» WORK TO BE COMPLETED
Please write out all of the data below exactly, without including the pictures.

» DATA EXCERPT
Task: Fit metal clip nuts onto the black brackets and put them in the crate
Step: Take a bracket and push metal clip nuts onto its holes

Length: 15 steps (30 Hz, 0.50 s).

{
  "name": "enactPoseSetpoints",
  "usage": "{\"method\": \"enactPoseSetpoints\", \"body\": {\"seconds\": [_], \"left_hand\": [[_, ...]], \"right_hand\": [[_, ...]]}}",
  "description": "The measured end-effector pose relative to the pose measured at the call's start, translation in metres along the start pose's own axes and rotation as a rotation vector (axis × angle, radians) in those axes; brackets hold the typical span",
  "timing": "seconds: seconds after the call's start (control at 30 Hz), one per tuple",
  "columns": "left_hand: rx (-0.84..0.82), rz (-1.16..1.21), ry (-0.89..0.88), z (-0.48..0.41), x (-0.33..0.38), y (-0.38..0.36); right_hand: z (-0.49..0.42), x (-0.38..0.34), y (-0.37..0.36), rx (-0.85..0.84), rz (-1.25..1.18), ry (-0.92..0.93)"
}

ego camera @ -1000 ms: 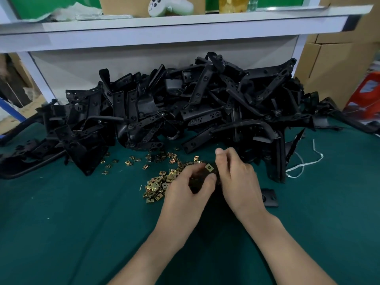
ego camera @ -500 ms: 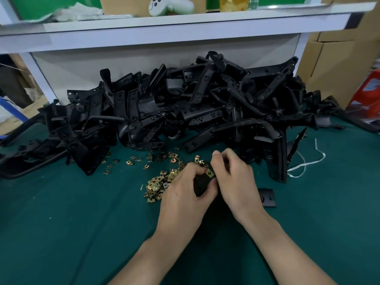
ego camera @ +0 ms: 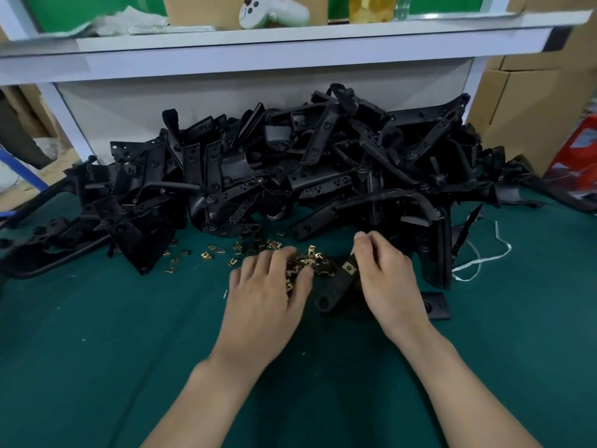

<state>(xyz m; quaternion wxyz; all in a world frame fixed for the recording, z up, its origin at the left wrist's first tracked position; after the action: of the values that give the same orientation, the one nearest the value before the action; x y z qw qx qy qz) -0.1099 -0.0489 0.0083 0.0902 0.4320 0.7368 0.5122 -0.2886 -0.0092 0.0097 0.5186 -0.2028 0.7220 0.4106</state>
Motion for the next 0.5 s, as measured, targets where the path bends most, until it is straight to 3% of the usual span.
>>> {"method": "enactPoseSetpoints", "body": {"seconds": [0.07, 0.13, 0.33, 0.5], "left_hand": [[-0.15, -0.156, 0.037, 0.001, -0.011, -0.005], [-0.247, -0.168, 0.039, 0.003, -0.016, -0.012], [-0.132, -0.151, 0.014, -0.003, -0.019, -0.009], [-0.148, -0.182, -0.062, -0.005, -0.015, -0.011]], "right_hand": [[-0.002, 0.003, 0.002, 0.012, 0.006, -0.003], [-0.004, 0.005, 0.001, 0.015, 0.006, -0.008], [-0.004, 0.006, 0.0, -0.013, -0.016, -0.02], [-0.003, 0.006, -0.001, -0.037, -0.01, -0.026]]}}
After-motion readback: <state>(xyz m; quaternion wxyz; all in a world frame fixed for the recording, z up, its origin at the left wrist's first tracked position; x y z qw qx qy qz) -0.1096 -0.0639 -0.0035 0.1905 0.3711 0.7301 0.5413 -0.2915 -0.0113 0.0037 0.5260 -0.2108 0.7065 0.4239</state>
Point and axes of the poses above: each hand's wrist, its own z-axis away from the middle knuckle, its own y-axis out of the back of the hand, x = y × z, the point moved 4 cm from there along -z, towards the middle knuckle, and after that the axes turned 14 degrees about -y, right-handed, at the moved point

» RESPONSE AREA
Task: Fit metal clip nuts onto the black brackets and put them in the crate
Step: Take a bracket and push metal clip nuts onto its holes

Length: 15 steps (30 Hz, 0.50 s).

{
  "name": "enactPoseSetpoints",
  "usage": "{\"method\": \"enactPoseSetpoints\", \"body\": {\"seconds\": [_], \"left_hand\": [[_, ...]], \"right_hand\": [[_, ...]]}}",
  "description": "The measured end-effector pose relative to the pose measured at the call's start, translation in metres along the start pose's own axes and rotation as a rotation vector (axis × angle, radians) in those axes; brackets hold the typical span",
  "timing": "seconds: seconds after the call's start (control at 30 Hz), one per tuple",
  "columns": "left_hand: rx (-0.84..0.82), rz (-1.16..1.21), ry (-0.89..0.88), z (-0.48..0.41), x (-0.33..0.38), y (-0.38..0.36); right_hand: z (-0.49..0.42), x (-0.38..0.34), y (-0.37..0.36), rx (-0.85..0.84), rz (-1.25..1.18), ry (-0.92..0.93)"
}

ego camera @ -1000 ms: 
ego camera @ -500 ms: 
ego camera @ +0 ms: 

<state>(xyz m; quaternion wxyz; all in a world frame fixed for the recording, z up, its origin at the left wrist's first tracked position; after the action: of the values that give the same orientation, the one nearest the value before the action; x y z qw qx qy qz) -0.1099 -0.0489 0.0083 0.0902 0.4320 0.7368 0.5122 -0.2886 -0.0092 0.0097 0.5186 -0.2028 0.7220 0.4106</state>
Motion for the next 0.5 s, as measured, targets where the path bends most, until it is straight to 3% of the usual span.
>>> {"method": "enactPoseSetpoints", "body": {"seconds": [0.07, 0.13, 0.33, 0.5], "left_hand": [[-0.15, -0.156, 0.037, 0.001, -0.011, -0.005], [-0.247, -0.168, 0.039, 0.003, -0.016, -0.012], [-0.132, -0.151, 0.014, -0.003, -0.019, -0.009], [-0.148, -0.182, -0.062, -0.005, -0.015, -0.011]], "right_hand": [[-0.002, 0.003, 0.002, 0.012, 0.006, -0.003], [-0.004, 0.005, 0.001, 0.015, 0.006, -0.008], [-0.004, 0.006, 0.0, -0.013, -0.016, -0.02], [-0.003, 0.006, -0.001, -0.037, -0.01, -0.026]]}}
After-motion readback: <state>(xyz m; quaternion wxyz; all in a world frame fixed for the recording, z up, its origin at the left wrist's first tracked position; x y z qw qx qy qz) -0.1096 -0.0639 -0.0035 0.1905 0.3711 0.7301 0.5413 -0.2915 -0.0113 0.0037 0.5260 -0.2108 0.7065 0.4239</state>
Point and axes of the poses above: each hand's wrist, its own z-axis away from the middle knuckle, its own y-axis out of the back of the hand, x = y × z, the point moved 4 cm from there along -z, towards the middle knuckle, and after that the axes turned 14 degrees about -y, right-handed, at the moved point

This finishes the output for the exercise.